[Start of section]

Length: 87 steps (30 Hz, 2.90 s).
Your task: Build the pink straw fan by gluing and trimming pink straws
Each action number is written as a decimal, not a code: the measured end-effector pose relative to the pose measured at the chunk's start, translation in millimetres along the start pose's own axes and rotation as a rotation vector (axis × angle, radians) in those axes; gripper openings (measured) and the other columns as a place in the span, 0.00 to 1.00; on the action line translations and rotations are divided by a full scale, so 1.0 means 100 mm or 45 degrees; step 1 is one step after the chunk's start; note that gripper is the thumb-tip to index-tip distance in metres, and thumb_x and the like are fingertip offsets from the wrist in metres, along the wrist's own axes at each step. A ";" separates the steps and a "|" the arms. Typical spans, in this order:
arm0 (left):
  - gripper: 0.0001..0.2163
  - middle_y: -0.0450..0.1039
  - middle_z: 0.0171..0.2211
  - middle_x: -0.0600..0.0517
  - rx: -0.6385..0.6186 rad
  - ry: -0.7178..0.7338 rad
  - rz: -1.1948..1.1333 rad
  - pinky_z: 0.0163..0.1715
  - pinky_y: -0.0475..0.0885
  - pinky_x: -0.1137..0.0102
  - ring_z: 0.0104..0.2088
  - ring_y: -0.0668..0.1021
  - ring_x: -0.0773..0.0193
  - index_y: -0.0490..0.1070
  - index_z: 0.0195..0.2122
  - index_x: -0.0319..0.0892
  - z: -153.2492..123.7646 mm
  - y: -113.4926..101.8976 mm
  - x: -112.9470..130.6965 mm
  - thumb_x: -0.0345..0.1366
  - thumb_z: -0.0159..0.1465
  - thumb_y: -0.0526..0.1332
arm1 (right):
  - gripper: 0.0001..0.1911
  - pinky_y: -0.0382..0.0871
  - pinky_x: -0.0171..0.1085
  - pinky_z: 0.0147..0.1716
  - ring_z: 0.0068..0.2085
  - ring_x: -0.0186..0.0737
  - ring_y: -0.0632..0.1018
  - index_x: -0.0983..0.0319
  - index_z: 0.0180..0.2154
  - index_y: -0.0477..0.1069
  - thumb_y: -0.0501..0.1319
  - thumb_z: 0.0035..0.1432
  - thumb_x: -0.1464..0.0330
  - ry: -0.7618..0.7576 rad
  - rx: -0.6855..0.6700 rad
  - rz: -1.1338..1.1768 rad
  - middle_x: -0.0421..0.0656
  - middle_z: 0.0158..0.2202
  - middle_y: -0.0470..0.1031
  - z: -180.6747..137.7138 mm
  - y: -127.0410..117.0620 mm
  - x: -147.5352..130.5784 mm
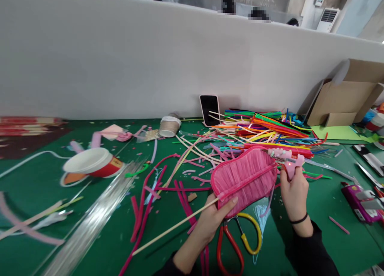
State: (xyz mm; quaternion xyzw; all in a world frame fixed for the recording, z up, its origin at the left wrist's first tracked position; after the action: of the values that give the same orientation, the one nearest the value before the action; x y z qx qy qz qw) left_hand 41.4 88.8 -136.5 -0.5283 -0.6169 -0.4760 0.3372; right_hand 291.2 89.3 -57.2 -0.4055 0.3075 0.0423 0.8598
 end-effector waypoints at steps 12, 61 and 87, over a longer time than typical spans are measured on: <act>0.26 0.80 0.46 0.42 -0.007 -0.008 -0.033 0.47 0.76 0.59 0.47 0.81 0.47 0.77 0.49 0.38 0.02 -0.01 -0.03 0.43 0.50 0.74 | 0.13 0.59 0.37 0.23 0.24 0.44 0.72 0.59 0.34 0.65 0.52 0.62 0.57 -0.037 0.005 -0.011 0.44 0.25 0.70 0.01 -0.01 -0.01; 0.30 0.78 0.49 0.45 0.228 0.262 -0.671 0.58 0.70 0.53 0.55 0.76 0.50 0.71 0.52 0.42 0.26 -0.26 0.55 0.30 0.47 0.75 | 0.27 0.60 0.36 0.21 0.21 0.36 0.68 0.57 0.34 0.56 0.66 0.46 0.48 0.188 -0.495 0.454 0.33 0.21 0.66 0.07 0.00 -0.26; 0.31 0.79 0.49 0.43 0.276 0.270 -0.437 0.53 0.73 0.55 0.51 0.78 0.47 0.74 0.48 0.39 0.26 -0.30 0.57 0.34 0.42 0.78 | 0.19 0.75 0.41 0.36 0.36 0.44 0.79 0.62 0.50 0.71 0.59 0.61 0.60 -0.731 -0.318 0.169 0.49 0.38 0.79 0.01 -0.14 -0.38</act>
State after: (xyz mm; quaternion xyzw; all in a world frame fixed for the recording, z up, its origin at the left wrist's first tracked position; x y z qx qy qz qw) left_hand 2.6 132.3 -99.3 -0.3234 -0.7063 -0.5103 0.3691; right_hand 265.2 87.8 -26.1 -0.4583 0.0704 0.2485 0.8505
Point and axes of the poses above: each hand's wrist, its own z-axis towards the middle knuckle, its own y-axis out of the palm, x = y × z, the point moved 6 cm from there along z, towards the middle knuckle
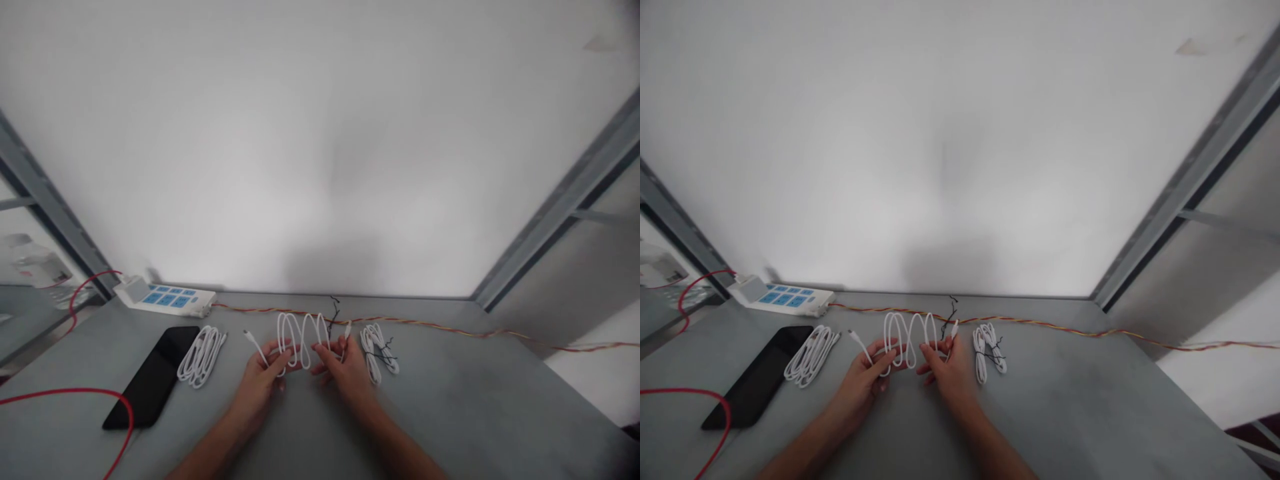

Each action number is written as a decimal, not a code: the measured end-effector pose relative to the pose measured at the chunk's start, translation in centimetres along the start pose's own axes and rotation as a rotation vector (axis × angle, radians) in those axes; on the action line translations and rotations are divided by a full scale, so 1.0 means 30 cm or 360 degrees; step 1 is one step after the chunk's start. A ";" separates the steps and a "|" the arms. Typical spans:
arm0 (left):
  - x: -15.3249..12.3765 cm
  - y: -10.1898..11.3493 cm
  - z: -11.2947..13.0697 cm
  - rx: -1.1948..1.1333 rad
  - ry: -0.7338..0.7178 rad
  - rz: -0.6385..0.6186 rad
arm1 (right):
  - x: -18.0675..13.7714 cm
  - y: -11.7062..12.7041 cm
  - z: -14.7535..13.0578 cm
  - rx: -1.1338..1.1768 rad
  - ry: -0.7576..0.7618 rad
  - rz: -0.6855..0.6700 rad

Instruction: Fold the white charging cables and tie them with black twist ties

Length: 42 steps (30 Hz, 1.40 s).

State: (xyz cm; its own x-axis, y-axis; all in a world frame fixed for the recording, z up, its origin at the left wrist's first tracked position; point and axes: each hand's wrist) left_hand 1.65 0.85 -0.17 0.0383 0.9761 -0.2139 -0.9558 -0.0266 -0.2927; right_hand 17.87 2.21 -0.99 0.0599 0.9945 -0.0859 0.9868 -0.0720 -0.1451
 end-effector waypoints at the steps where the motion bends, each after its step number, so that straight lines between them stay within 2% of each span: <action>1: 0.002 0.001 -0.001 -0.0005 -0.0006 -0.0003 | -0.001 -0.003 0.002 -0.0009 0.0008 -0.0013; 11: -0.008 -0.003 0.007 0.0045 0.0011 -0.0169 | 0.007 -0.018 0.022 0.0100 0.0005 -0.0098; 15: -0.011 -0.008 0.005 0.0126 0.0004 -0.0143 | -0.008 -0.023 0.015 0.0166 -0.0027 -0.0187; 20: -0.005 -0.011 -0.005 0.0119 0.0030 -0.0023 | -0.007 -0.024 0.014 0.0196 -0.0003 -0.0083; 31: -0.004 -0.017 0.004 0.0069 0.0036 -0.0020 | -0.008 -0.018 0.031 0.0228 0.0007 -0.0054; 38: -0.005 -0.026 0.002 -0.0016 0.0025 -0.0005 | -0.001 -0.002 0.029 0.0208 0.0089 0.0159; 42: -0.003 -0.023 -0.008 -0.0038 0.0001 0.0014 | 0.003 0.000 0.022 0.0233 0.0122 0.0164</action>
State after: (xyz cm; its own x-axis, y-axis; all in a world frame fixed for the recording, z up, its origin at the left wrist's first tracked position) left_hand 2.37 0.73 -0.18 0.0298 0.9757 -0.2170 -0.9489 -0.0406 -0.3131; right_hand 17.78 2.26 -1.64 0.1761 0.9838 -0.0330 0.9427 -0.1782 -0.2820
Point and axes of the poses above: each hand's wrist, its own x-axis towards the middle knuckle, its own y-axis out of the back of the hand, z = x × y, and after that the axes turned 1 degree about -x, right-handed
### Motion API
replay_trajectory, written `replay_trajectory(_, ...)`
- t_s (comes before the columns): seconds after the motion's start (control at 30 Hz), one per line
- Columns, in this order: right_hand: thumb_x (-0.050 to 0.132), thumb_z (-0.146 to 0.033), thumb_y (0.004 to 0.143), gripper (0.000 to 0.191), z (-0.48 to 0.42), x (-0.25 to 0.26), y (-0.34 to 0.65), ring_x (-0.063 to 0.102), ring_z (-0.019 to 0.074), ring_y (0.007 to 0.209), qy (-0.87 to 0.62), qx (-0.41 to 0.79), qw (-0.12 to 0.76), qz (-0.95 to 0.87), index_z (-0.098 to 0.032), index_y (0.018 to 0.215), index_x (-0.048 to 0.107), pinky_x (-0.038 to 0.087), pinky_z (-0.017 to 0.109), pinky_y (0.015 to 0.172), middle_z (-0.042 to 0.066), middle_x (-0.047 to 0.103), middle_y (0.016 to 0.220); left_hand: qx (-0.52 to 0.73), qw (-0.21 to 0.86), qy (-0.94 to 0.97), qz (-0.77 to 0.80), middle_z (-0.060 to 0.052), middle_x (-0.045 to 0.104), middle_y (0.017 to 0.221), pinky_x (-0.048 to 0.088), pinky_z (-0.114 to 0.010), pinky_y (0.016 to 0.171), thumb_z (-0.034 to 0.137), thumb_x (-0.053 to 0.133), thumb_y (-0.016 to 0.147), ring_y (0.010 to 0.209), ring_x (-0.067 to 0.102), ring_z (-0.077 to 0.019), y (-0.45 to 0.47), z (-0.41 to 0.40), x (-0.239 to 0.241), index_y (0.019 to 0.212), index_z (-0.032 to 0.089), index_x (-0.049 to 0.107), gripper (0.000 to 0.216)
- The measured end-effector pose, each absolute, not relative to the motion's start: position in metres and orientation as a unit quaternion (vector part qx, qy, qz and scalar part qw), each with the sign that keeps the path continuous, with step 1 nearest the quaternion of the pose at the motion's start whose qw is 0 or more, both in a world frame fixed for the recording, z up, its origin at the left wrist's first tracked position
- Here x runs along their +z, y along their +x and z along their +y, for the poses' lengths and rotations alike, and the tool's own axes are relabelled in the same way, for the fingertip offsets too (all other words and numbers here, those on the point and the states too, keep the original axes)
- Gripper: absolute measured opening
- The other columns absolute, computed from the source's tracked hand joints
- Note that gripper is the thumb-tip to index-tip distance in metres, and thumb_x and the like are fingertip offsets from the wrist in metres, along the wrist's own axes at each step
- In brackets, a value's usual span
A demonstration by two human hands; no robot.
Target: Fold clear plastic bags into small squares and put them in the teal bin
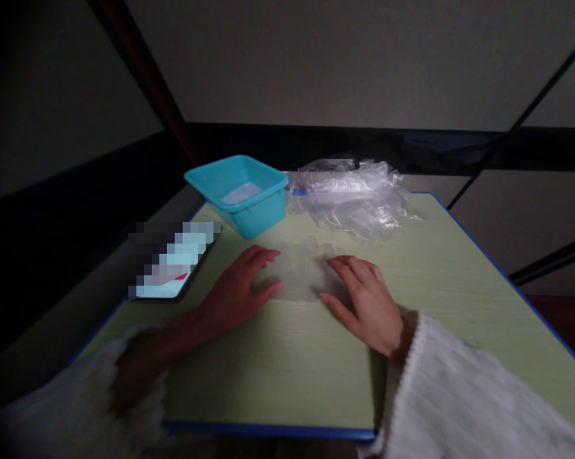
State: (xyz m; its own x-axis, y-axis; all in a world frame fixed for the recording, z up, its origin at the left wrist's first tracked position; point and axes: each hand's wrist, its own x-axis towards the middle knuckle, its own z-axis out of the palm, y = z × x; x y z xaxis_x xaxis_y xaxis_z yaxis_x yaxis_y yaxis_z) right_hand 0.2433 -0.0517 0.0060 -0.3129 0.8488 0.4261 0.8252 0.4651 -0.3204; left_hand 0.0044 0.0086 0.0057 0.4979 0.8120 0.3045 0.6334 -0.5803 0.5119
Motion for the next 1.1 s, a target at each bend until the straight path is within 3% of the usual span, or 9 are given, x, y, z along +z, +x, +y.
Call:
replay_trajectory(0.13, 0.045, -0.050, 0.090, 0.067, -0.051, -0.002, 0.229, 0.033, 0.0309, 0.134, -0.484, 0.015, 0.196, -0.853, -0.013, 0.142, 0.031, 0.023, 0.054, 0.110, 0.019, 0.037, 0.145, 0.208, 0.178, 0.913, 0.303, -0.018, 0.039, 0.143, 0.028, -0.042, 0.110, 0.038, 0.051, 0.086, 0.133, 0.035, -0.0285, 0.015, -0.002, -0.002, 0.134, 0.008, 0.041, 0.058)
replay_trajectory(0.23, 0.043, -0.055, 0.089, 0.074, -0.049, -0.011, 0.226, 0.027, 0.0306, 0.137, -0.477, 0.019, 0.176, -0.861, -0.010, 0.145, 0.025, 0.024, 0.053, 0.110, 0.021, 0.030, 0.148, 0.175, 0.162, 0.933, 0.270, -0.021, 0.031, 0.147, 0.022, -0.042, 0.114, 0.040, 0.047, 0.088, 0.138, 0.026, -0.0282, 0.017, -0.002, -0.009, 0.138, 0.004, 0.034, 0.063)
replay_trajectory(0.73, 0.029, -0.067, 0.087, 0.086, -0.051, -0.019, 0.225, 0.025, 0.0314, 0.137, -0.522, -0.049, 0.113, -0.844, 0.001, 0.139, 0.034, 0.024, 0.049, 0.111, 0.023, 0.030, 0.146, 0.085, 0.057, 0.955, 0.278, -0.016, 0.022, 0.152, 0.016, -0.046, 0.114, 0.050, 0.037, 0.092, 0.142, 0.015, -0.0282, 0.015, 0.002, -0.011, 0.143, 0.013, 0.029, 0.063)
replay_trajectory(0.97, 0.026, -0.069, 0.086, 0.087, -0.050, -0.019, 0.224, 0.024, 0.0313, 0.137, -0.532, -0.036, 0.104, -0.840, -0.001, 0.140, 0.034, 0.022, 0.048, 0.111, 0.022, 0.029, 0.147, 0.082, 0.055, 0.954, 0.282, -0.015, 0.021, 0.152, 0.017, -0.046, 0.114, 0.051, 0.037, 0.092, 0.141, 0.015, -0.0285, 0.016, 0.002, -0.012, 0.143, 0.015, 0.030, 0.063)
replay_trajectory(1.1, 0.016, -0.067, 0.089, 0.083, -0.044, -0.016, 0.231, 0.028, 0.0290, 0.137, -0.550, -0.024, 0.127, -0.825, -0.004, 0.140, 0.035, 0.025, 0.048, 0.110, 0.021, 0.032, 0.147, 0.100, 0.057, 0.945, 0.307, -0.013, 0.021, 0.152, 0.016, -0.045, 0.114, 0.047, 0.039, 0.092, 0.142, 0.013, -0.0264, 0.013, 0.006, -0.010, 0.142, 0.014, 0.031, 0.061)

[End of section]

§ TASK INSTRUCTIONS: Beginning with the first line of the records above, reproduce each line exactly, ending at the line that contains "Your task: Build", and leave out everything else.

§ RESPONSE FOR THIS EXERCISE:
Length: 87 steps (30 Hz, 2.90 s).
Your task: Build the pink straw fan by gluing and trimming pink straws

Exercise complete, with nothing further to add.